The email to employees said Covid-19 and the subsequent lockdown have been around for some time now. “What seemed like a two-three months phenomenon in the beginning, has turned out to be a pandemic with serious implications on both lives and livelihood. More importantly, it is increasingly clear that the pandemic is not going away anytime soon. Entire mankind is praying and hoping for quick discovery of a vaccine and antidote,” it said.

At the end of March, KMB and its promoter had committed Rs 25 crore each to the PM-Cares Fund and the bank committed another `10 crore to the Maharashtra CM Relief Fund.

The communication further stated that Covid-19 is wreaking havoc on the economy which, in turn, will impact a financial services firm like KMB. Hence, the bank needs to recalibrate its costs and operations, well in advance, to ensure sustainability of its businesses.

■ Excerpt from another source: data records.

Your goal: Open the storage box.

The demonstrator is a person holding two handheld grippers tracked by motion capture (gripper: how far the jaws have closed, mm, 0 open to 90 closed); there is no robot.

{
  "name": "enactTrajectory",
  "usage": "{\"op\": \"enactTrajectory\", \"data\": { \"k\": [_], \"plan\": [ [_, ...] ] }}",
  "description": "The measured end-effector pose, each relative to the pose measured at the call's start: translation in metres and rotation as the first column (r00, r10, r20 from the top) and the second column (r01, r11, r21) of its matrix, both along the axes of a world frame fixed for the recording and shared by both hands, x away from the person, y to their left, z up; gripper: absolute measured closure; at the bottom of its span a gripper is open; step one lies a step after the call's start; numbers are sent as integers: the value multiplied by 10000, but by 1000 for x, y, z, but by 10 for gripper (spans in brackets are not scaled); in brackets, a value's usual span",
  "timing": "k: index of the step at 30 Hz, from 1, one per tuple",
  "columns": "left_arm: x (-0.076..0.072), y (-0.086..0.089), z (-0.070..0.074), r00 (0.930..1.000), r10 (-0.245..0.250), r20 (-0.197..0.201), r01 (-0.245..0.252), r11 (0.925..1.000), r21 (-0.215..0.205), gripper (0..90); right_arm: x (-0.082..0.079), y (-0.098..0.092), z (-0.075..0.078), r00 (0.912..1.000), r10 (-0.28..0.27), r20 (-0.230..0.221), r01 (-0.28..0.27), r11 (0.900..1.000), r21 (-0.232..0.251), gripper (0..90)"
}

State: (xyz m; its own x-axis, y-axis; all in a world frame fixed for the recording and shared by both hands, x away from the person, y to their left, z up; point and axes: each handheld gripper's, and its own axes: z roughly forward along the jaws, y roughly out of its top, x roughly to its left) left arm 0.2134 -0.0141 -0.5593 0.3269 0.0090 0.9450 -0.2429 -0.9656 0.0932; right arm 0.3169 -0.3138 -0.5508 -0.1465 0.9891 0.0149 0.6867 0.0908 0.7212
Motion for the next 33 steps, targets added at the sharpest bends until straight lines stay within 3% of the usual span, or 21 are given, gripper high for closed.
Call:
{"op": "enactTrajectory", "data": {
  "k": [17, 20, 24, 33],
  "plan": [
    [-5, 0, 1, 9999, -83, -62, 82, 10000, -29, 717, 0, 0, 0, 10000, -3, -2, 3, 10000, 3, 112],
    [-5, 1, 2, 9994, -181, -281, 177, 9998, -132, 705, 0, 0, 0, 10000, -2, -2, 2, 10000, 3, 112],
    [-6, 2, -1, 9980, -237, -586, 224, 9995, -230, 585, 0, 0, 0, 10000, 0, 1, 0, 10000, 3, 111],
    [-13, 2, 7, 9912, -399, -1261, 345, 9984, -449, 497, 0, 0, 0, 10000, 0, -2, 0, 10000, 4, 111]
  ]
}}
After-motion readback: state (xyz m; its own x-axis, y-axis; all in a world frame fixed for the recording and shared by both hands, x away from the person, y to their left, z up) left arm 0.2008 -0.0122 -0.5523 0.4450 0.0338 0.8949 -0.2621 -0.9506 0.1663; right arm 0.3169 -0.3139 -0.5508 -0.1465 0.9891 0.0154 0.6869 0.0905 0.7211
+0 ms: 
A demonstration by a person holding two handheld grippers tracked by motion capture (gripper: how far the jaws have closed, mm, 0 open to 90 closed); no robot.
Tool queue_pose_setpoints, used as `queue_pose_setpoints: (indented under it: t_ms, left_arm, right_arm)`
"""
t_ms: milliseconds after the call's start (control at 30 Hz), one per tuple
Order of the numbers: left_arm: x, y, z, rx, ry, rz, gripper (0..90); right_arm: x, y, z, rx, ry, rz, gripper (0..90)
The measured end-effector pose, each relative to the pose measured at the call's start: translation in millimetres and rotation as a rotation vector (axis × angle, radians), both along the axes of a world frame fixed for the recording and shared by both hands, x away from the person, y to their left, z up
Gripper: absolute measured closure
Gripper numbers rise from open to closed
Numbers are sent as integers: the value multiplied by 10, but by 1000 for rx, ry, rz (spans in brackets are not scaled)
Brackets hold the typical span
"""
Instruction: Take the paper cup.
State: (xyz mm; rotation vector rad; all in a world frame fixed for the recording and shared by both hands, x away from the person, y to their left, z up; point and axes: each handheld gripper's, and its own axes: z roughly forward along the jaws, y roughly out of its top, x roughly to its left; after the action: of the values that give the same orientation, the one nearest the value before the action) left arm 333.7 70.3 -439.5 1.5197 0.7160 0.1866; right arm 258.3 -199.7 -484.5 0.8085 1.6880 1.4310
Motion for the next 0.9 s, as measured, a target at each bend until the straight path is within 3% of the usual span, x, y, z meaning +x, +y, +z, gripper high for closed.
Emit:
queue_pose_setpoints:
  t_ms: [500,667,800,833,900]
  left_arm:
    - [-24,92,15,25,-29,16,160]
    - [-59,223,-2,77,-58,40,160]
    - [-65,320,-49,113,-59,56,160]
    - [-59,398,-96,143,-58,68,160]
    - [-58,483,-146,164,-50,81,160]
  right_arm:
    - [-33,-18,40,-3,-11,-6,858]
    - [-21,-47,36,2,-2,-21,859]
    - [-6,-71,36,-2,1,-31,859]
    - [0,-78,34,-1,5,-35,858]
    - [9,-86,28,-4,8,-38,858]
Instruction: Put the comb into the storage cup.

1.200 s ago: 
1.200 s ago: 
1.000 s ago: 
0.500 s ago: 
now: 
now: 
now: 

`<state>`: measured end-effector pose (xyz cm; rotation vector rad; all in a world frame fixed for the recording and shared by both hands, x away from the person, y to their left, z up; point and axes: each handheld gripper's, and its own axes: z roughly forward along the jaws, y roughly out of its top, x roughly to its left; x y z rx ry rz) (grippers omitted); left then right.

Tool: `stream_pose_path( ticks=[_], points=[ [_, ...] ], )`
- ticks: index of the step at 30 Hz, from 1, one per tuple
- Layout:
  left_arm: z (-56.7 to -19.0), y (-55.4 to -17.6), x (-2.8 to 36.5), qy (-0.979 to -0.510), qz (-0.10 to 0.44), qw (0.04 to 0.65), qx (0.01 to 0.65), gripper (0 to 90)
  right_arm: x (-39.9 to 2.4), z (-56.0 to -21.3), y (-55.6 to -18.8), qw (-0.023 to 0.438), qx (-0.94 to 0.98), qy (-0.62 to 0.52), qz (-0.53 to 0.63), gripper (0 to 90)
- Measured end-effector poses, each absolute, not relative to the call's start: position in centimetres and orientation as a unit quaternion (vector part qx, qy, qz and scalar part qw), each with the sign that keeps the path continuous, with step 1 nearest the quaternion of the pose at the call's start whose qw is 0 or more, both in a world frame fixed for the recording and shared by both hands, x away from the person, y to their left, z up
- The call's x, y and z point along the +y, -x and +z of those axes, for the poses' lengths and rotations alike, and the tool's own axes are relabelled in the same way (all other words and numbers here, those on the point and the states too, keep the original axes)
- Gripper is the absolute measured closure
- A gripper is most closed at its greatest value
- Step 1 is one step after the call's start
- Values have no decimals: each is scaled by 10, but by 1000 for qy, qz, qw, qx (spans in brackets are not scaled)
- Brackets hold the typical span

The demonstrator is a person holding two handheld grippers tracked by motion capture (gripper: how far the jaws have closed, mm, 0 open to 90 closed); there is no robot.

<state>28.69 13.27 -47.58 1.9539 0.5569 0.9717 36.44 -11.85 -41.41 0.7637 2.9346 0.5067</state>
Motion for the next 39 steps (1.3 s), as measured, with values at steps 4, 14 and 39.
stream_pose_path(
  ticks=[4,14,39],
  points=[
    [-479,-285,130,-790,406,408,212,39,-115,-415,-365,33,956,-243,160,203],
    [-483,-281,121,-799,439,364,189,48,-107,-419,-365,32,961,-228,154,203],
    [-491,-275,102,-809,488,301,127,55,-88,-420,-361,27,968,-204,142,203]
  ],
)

The email reminded employees that earlier, the Kotak leadership team has voluntarily surrendered 15% of their pay for FY21, and executive vice-chairman and managing director Uday Kotak has chosen to take only a token salary for the year. “Now, it appears, we will require wider participation,” the email said.

In the last few weeks, market experts have said KMB is better poised to weather the Covid storm than its peers. Christopher Wood, global head of equity strategy at investment bank Jefferies, said in a recent note that the bank was removing HDFC Bank and ICICI Bank from its portfolio while increasing KMB’s weightage.

“For reasons of sentiment more than logic, GREED & fear will maintain one bank. But this will be the bank which has the best history of growing through past negative credit cycles and, in an interesting move, raised equity capital … presumably to prepare for troubled times ahead,” Wood wrote in a reference to KMB.